Given the many nuances in the presentation of intermediate-risk disease a number of treatment options may be appropriate. These options may include radical prostatectomy, EBRT, prostate brachytherapy or a combination of EBRT and brachytherapy. Androgen suppression therapy, commonly referred to as hormonal therapy, may also have a role in treatment of intermediate-risk prostate cancer when combined with radiation. While in men with high-risk prostate cancer the role of hormonal therapy with radiation is now established, the role in treatment of intermediate-risk prostate cancer remains to be fully defined. The results of two large clinical studies now completed are awaited in the next several years and hopefully will provide answers. In the meantime, a large study of previously treated patients at the Dana-Farber Cancer Institute did suggest a benefit to the addition of six months of hormonal therapy to EBRT in this patient group and therefore at least warrants consideration when radiation therapy is used.

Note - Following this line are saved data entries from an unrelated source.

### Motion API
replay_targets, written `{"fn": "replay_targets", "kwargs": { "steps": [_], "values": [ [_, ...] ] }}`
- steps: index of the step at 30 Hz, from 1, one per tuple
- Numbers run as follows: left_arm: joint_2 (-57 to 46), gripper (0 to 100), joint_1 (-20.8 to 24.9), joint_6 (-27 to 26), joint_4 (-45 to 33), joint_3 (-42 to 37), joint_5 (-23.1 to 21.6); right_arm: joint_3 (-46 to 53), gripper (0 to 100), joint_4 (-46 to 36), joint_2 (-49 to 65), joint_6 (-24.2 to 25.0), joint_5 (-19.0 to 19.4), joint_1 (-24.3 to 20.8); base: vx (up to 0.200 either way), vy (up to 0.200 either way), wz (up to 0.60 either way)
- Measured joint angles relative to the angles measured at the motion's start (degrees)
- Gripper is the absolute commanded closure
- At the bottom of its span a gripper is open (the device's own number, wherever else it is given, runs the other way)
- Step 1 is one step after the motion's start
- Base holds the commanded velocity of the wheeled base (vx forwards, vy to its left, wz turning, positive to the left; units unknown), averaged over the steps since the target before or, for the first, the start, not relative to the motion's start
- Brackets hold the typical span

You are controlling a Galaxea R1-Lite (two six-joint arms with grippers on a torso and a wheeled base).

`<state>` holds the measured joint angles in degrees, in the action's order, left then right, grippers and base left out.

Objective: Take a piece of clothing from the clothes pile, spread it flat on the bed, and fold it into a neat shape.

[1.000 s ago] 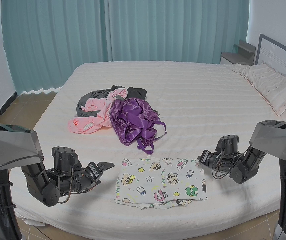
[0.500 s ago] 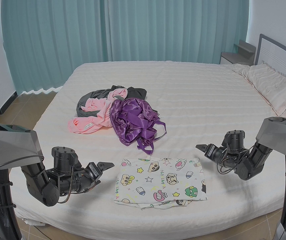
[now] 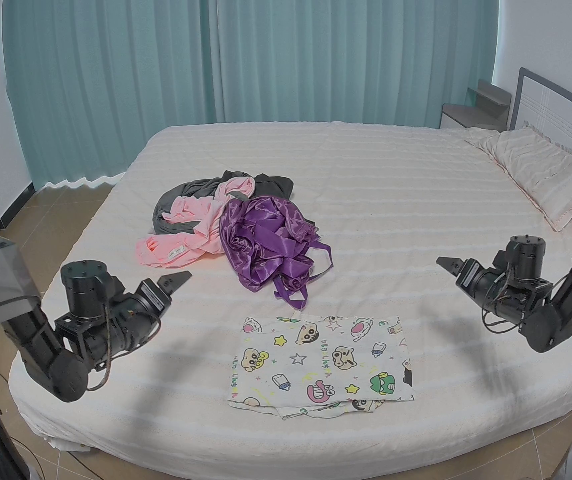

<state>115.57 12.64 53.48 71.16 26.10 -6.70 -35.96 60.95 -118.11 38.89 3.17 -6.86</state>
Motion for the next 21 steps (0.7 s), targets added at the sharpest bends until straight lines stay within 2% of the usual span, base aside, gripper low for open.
{"fn": "replay_targets", "kwargs": {
  "steps": [9, 15, 21],
  "values": [
    [-17.77, 0, -3.69, -10.51, 0.45, -5.92, 6.75, 11.39, 0, 0.35, 16.80, -3.50, 0.24, 0.43, 0.000, 0.000, 0.00],
    [-30.60, 0, -5.03, -16.26, 0.20, -11.03, 8.27, 19.13, 0, 0.49, 26.58, -7.41, 0.46, 0.48, 0.000, 0.000, 0.00],
    [-46.54, 0, -5.71, -22.53, -4.02, -16.85, 8.80, 27.50, 0, -0.02, 39.12, -11.72, 1.15, 0.74, 0.000, 0.000, 0.00]
  ]
}}
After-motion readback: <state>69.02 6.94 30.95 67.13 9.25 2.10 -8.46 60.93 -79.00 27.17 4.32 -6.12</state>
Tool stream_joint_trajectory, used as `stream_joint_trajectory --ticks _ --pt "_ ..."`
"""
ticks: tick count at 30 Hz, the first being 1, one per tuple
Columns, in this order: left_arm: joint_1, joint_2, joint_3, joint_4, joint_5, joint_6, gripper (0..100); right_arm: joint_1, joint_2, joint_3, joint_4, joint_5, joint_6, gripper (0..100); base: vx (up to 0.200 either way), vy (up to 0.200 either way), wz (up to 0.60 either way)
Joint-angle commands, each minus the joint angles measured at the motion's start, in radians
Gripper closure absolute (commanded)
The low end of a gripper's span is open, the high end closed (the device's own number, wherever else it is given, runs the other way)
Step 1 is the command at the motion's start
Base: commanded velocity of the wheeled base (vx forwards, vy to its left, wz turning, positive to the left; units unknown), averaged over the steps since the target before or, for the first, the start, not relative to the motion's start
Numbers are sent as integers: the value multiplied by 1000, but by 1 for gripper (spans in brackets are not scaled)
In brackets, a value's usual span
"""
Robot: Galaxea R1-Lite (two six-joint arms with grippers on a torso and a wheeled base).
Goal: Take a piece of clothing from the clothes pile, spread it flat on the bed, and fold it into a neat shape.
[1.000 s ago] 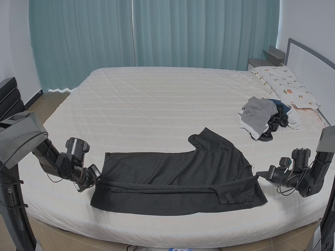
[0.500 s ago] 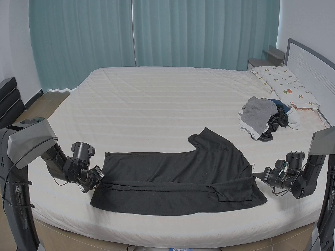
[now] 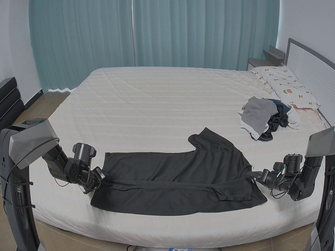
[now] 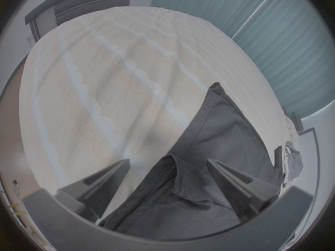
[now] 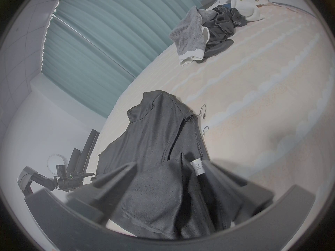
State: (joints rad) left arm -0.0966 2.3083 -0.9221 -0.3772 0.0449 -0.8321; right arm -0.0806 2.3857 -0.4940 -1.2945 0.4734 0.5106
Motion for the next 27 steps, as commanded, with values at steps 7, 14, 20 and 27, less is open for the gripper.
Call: stream_joint_trajectory --ticks 7,14,20,27 --pt "17 -73 12 -2 3 -19 0 -42 -76 14 -11 1 104 0 0 0 0" --pt "17 -81 17 -20 -5 -41 0 -47 -74 14 -11 1 104 0 0 0 0" --pt "17 -81 20 -42 1 -44 0 -47 -73 17 -11 1 104 0 0 0 0" --pt "17 -72 20 -42 0 -44 0 -45 -71 17 -11 1 104 0 57 0 0"
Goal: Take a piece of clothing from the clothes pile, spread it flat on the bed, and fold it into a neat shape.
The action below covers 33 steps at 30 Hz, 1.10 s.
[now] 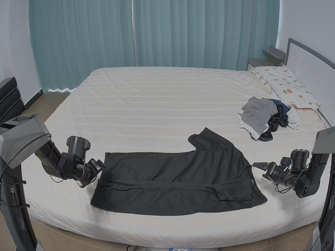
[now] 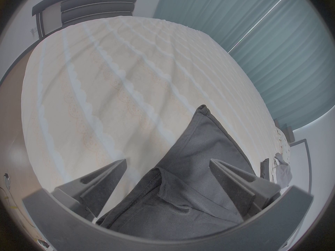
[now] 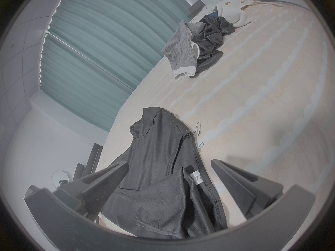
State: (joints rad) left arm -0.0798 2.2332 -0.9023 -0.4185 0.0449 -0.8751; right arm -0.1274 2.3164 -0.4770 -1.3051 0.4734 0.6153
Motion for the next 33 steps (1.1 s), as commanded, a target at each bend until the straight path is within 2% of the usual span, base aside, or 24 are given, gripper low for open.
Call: stream_joint_trajectory --ticks 1,4,17,23,26,27,28,30,33 --pt "0 2 0 0 0 -1 0 2 -2 1 0 1 0 0 200 0 0" --pt "0 2 0 0 3 1 0 3 -3 1 0 1 0 0 200 0 0" --pt "0 -6 -36 -8 1 8 0 8 -3 3 0 -1 -2 0 0 0 0" --pt "6 46 -178 -14 -13 24 0 8 -3 6 0 -1 -2 0 0 0 0" --pt "6 91 -228 -11 -13 90 0 9 -3 9 0 -1 -2 0 0 0 0" --pt "6 108 -231 -17 -14 143 0 11 -2 9 0 -1 -2 0 0 0 0" --pt "6 108 -231 -17 -14 143 0 11 -2 9 0 -1 -2 0 0 0 0" --pt "9 146 -254 -28 -19 235 0 15 0 9 0 -1 -2 0 0 0 0" --pt "9 190 -286 -68 -31 248 0 15 -2 12 0 -1 0 0 0 0 0"
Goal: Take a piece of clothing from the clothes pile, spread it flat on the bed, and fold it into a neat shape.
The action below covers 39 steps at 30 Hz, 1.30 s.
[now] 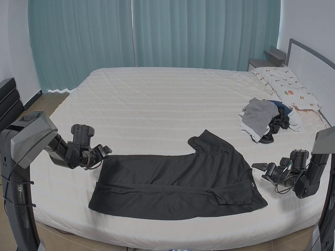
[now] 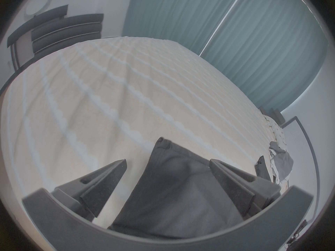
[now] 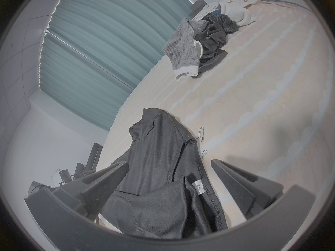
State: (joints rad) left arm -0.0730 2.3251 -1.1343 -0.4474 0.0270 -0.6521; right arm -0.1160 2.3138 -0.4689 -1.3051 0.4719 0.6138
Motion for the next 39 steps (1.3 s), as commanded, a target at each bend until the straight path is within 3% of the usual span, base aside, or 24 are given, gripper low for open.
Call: stream_joint_trajectory --ticks 1,7,13,29,30,38,39 --pt "2 111 -58 -53 -21 26 0 4 -1 6 0 1 1 0 0 0 0" --pt "10 154 -73 -140 -98 25 0 25 13 12 0 1 1 0 0 0 0" --pt "9 183 -81 -237 -88 29 0 38 18 15 0 1 3 0 0 0 0" --pt "7 240 -128 -269 -76 32 0 38 15 15 0 -1 3 0 0 0 0" --pt "9 240 -130 -270 -73 31 100 38 13 15 0 -1 3 0 0 0 0" --pt "24 234 -127 -270 -30 14 100 50 7 10 1 -12 0 0 0 0 0" --pt "28 229 -127 -270 -21 -7 100 58 6 -10 4 -36 -2 0 0 0 0"
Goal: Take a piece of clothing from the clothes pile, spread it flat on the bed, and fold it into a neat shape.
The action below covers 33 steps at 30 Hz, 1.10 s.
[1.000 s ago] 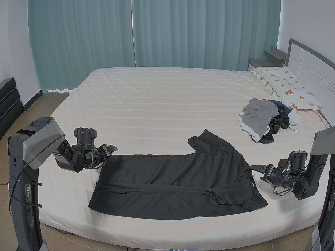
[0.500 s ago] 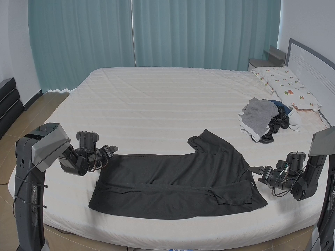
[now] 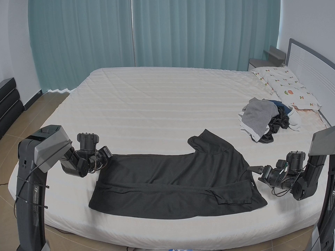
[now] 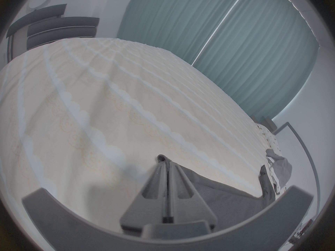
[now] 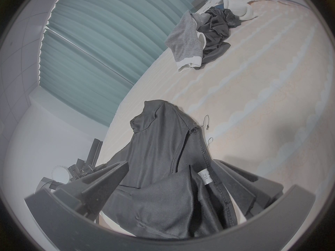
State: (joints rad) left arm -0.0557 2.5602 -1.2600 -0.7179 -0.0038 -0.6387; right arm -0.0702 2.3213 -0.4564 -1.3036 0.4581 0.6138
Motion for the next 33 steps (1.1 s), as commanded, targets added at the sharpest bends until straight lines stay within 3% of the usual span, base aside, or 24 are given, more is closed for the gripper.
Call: stream_joint_trajectory --ticks 1,5,8,13,18,21,25,33 --pt "11 -9 -1 0 10 -38 100 13 -6 -45 10 -35 -5 0 0 0 0" --pt "8 -29 8 0 10 -78 100 36 -5 -153 66 -50 -5 0 0 0 0" --pt "7 -61 44 -2 10 -107 100 69 3 -301 222 -72 -5 0 0 0 0" --pt "7 -75 70 -3 7 -114 100 116 78 -482 337 -128 -8 0 0 0 0" --pt "7 -75 83 -2 4 -116 100 138 135 -671 498 -134 -45 0 0 0 0" --pt "7 -75 96 -3 4 -121 100 145 188 -834 652 -187 -80 0 0 0 0" --pt "7 -72 102 -17 4 -121 100 147 259 -932 693 -225 -103 0 0 0 0" --pt "8 -72 116 -31 4 -121 100 156 326 -1056 708 -225 -118 0 0 0 0"
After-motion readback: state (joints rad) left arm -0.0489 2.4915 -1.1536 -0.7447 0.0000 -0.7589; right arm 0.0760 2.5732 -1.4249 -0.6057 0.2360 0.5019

Treatment of high-risk clinically localized prostate cancer: The “high-risk” category includes men with any of the following features: T2c, T2 or T4 disease (abnormal examination on both sides of the prostate or cancer that has spread outside of the prostate as determined by digital rectal examination), PSA greater then 20 ng/ml, and/or Gleason grade between eight and ten. Men in this category have a substantial risk of spread of cancer outside of the prostate. Nevertheless, some men in this category do have cancer confined to the prostate and therefore local treatment including prostatectomy may be appropriate. In men deemed to be at greater risk for disease spread, the most standardized radiotherapeutic approach to treatment is the combination of EBRT and hormonal therapy. Other treatments, including combination of EBRT and brachytherapy with or without hormonal therapy may be considered but the long-term results of newer approaches remain to be fully defined. Two national studies started in the 1980s in the United States and a third large study in Europe all showed benefit to the use of hormonal therapy when combined with EBRT in men with various high-risk features. The European study was the first to show an overall survival benefit to the addition of hormonal therapy to radiation. Early results of another study indicate a benefit to longer duration hormonal therapy in men with high-risk prostate cancer. The use of chemotherapy in this group of men remains to be defined and is now the focus of a few national studies. Given the variety of presentations within the high-risk group, the right treatment for any given individual needs to be carefully considered in consultation with a urologist and/or oncologist.